Segment Start: Source data

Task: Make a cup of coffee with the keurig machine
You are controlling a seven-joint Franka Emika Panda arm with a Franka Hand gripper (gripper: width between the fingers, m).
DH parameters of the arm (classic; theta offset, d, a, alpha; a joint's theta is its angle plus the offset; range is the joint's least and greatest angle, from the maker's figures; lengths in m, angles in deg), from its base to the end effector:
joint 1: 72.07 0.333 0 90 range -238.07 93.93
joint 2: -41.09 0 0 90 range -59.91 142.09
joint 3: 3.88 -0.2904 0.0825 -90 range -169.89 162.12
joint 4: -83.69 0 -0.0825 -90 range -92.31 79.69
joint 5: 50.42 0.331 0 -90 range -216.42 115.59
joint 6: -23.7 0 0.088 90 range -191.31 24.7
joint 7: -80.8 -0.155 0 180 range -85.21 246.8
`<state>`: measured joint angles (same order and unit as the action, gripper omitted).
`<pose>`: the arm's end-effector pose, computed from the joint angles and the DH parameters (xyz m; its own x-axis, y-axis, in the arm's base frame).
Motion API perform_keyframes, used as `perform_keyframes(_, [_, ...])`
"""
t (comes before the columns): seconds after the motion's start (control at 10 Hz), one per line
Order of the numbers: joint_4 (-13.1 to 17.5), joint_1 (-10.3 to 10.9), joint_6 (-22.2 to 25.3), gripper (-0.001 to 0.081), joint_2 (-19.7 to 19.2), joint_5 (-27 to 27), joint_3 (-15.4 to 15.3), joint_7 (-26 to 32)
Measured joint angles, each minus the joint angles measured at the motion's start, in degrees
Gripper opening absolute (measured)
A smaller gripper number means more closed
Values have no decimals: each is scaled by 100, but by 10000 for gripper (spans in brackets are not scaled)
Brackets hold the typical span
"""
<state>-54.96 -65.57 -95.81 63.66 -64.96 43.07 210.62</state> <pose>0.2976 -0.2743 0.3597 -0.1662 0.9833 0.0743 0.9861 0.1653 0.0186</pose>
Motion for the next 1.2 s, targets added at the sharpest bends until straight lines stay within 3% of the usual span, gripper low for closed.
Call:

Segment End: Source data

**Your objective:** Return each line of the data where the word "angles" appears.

**Written answer:**
DH parameters of the arm (classic; theta offset, d, a, alpha; a joint's theta is its angle plus the offset; range is the joint's least and greatest angle, from the maker's figures; lengths in m, angles in deg), from its base to the end effector:
`<state>`: measured joint angles (same order and unit as the action, gripper omitted).
`<pose>`: the arm's end-effector pose, computed from the joint angles and the DH parameters (xyz m; its own x-axis, y-axis, in the arm's base frame).
Measured joint angles, each minus the joint angles measured at the motion's start, in degrees

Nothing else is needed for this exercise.